It is an engineered structure constructed to resist lateral forces imposed by soil movement and water pressure. Retaining walls are commonly used in combination with fill slopes to reduce the extent of a slope to allow a road to be widened and to create additional space around buildings. The three types of retaining walls are gravity, cantilever and anchored. The common terminologies used in retaining wall are shown in Figure 25.


The most important consideration in proper design and installation of retaining walls is to recognize and counteract the fact that the retained material is attempting to move forward and downslope due to gravity. This creates lateral earth pressure behind the wall which depends on the angle of internal friction and the cohesive strength of the retained material, as well as the direction and magnitude of movement the retaining structure undergoes.

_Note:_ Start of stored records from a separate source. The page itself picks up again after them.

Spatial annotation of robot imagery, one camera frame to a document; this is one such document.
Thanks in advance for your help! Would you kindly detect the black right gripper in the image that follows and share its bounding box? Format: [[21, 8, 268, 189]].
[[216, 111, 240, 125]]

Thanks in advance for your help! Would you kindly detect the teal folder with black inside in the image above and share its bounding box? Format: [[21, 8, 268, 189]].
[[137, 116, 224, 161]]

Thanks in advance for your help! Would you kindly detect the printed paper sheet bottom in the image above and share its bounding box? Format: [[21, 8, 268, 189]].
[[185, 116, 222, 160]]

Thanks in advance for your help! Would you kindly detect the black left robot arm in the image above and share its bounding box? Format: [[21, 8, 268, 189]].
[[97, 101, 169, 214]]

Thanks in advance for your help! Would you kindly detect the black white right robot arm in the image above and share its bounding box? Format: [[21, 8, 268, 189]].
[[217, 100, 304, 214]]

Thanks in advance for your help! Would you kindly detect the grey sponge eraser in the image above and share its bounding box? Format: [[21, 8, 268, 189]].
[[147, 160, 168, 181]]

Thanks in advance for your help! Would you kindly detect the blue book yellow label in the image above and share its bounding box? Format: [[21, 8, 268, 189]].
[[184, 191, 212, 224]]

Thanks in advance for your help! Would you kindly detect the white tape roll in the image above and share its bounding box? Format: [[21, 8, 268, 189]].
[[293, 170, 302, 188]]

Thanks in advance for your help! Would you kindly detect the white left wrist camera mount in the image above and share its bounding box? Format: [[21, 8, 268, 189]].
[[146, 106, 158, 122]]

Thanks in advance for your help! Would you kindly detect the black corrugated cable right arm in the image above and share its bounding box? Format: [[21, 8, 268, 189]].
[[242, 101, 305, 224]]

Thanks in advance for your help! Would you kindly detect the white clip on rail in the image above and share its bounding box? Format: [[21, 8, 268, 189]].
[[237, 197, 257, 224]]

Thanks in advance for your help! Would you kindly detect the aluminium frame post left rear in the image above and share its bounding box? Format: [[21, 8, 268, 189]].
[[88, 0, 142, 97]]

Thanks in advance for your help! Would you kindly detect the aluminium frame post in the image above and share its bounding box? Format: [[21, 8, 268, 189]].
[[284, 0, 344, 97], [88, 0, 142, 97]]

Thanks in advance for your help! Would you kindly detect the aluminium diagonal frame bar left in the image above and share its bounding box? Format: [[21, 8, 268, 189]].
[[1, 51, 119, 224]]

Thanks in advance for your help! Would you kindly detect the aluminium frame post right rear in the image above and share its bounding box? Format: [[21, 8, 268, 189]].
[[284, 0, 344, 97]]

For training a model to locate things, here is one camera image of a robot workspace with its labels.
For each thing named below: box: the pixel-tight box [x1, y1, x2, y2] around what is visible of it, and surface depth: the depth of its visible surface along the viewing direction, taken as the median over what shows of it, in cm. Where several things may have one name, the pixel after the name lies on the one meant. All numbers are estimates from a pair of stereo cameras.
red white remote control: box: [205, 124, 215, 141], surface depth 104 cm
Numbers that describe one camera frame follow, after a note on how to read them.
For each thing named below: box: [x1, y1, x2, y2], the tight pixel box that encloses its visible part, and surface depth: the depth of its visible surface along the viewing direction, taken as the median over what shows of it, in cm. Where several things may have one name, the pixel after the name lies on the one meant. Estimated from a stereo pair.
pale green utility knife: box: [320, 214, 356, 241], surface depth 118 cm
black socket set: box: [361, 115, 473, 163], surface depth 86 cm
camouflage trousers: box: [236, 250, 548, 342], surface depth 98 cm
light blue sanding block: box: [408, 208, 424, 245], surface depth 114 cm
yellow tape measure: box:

Lateral earth pressures are zero at the top of the wall and in homogenous ground increase proportionally to a maximum value at the lowest depth. Earth pressure can push the wall forward or overturn it if not properly considered. Also, any groundwater behind the wall that is not dissipated by a drainage system causes hydrostatic pressure on the wall. Unless the wall is designed to retain water, It is important to have proper drainage behind the wall in order to limit the pressure to the wall's design value. Drainage materials will reduce or eliminate the hydrostatic pressure and improve the stability of the material behind the wall.